*Exercise aim*:
When scanning the data, count every line with "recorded" in it, and report only the resulting number.

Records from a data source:
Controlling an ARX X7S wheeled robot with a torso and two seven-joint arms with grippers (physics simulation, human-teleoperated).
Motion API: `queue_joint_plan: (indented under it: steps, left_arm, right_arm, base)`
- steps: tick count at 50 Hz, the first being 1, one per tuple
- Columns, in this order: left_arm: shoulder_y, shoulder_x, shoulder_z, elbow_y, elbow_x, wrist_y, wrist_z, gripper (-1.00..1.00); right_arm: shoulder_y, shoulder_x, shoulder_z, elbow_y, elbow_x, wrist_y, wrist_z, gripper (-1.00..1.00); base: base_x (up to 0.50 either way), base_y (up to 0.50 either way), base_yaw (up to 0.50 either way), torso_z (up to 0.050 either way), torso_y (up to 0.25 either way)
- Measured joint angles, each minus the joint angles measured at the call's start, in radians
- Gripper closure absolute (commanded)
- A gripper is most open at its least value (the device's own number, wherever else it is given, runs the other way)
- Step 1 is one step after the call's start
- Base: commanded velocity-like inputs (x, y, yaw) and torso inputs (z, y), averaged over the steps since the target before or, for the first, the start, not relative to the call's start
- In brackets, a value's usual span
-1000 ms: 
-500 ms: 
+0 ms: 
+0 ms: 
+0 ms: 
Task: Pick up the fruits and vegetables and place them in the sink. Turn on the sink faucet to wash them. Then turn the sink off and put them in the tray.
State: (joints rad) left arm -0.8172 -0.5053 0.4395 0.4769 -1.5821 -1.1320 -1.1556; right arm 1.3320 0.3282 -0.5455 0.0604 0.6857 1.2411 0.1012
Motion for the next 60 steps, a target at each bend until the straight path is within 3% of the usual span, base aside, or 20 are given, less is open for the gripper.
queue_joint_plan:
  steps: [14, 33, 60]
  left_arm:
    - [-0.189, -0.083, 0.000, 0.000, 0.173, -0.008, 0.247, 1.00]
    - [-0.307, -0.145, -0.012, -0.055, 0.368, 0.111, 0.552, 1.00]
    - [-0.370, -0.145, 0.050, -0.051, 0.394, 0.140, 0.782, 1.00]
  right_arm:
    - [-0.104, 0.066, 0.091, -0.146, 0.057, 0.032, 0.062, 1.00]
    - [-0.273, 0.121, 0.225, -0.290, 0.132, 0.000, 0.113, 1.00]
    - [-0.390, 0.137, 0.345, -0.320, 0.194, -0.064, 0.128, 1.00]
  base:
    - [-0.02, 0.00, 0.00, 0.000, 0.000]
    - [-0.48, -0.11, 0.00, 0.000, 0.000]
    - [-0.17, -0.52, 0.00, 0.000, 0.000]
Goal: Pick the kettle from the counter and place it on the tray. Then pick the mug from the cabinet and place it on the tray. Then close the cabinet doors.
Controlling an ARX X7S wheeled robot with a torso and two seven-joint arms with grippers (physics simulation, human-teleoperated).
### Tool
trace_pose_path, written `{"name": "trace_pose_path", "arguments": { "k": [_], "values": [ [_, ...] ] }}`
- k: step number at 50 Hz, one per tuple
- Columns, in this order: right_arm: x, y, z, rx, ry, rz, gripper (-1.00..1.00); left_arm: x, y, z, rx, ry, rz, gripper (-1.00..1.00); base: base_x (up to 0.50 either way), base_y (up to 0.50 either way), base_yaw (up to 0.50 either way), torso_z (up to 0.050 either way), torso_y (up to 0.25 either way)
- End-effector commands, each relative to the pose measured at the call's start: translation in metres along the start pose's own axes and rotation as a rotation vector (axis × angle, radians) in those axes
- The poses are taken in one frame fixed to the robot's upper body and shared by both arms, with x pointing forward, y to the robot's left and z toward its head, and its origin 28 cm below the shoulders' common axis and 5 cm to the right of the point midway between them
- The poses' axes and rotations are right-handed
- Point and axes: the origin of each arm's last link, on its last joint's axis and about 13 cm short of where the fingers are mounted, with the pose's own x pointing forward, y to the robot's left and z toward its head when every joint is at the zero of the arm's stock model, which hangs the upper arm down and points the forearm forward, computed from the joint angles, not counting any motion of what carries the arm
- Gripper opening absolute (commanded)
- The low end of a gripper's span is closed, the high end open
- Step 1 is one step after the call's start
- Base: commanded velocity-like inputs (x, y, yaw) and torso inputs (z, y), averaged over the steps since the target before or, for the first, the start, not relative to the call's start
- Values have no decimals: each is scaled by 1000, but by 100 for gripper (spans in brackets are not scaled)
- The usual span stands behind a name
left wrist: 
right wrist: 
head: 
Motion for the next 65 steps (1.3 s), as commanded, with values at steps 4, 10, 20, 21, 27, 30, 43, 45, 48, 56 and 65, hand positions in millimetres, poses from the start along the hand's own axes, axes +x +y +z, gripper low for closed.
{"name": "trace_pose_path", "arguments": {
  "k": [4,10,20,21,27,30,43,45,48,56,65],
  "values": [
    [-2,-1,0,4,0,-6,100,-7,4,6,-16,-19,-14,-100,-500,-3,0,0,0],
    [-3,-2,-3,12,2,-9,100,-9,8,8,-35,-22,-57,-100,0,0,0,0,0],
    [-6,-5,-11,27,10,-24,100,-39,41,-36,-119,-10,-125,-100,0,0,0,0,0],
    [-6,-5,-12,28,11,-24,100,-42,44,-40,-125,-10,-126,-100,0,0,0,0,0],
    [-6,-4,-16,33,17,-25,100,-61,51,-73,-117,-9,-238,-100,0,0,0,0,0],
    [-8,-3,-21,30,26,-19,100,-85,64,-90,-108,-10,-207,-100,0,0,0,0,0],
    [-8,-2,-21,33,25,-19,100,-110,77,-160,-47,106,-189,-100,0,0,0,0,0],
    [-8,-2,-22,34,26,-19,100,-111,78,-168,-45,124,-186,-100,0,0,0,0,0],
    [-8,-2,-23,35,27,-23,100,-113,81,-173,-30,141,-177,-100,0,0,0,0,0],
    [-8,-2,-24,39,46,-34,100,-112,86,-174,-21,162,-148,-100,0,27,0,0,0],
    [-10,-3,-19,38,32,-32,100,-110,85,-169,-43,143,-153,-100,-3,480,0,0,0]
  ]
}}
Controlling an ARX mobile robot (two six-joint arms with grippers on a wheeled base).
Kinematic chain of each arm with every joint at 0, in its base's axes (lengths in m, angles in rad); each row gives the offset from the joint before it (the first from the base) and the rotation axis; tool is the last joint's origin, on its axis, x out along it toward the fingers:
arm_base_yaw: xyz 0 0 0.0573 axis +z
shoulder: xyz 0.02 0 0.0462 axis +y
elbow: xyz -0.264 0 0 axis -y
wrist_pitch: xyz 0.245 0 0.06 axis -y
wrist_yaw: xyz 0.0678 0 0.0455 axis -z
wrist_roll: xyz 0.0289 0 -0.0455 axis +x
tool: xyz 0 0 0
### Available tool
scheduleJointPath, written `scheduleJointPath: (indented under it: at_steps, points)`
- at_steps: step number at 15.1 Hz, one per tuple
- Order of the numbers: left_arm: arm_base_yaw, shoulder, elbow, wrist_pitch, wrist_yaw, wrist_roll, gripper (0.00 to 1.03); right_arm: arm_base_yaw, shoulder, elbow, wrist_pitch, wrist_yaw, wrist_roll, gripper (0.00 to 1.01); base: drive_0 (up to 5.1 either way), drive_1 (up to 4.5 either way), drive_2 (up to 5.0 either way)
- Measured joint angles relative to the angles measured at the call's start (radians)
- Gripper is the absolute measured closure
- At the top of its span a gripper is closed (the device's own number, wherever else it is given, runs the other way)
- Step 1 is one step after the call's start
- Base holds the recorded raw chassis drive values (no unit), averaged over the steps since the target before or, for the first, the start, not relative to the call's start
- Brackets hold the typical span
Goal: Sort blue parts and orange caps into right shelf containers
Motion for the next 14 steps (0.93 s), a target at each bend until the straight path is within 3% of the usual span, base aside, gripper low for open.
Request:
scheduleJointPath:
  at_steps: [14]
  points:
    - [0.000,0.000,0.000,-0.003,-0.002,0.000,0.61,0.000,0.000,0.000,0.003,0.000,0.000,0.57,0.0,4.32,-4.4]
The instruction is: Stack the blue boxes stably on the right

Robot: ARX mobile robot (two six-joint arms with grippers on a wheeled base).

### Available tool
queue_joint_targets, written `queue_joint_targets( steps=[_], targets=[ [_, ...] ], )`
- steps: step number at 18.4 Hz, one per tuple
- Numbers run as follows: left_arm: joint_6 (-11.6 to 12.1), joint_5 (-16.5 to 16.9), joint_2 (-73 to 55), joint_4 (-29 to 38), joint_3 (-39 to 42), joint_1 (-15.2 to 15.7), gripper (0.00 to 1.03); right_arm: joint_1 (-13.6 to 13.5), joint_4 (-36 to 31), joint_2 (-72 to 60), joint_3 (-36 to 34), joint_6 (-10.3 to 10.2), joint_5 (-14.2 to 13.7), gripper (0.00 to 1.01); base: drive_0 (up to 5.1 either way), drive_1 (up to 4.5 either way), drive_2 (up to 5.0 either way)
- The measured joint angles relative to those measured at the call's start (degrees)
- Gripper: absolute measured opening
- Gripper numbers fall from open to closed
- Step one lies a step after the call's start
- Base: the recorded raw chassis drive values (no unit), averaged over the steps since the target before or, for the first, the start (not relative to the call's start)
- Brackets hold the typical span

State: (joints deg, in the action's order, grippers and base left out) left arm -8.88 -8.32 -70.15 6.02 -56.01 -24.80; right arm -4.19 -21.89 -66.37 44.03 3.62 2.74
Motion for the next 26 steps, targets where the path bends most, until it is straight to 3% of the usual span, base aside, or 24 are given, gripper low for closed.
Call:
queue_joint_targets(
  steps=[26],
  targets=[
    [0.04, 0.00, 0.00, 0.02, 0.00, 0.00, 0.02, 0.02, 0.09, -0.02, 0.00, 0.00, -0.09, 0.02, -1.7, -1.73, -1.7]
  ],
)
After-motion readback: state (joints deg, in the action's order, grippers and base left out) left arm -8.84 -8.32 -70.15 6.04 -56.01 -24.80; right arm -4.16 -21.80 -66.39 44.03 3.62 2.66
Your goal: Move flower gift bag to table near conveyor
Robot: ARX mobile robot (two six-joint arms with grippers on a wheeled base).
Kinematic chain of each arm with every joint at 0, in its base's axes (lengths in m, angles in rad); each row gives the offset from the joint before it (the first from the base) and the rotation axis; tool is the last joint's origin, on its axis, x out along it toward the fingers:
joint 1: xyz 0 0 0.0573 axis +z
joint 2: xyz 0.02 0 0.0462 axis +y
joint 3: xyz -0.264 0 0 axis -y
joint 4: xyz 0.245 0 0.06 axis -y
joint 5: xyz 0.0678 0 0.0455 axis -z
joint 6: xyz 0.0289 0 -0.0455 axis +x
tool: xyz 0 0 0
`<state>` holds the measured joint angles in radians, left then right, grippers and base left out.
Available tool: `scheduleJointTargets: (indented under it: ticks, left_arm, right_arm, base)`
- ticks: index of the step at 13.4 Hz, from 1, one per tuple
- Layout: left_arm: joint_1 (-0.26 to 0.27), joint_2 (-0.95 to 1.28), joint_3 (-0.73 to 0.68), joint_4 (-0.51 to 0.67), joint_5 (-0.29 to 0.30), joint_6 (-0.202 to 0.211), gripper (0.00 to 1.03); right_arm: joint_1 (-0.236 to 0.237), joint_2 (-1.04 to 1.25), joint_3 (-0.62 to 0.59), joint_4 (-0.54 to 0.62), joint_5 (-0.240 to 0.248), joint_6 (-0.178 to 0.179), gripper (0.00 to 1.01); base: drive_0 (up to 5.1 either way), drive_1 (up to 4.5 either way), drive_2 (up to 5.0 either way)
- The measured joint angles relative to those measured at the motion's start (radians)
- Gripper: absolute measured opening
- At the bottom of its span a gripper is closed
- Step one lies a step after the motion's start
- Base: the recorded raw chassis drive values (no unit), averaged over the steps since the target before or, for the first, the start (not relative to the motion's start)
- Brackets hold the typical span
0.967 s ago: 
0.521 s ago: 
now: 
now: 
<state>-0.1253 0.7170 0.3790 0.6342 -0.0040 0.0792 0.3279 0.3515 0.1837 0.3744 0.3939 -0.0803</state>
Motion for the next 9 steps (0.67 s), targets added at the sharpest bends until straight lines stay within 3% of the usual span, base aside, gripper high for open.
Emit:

*Your response*:
3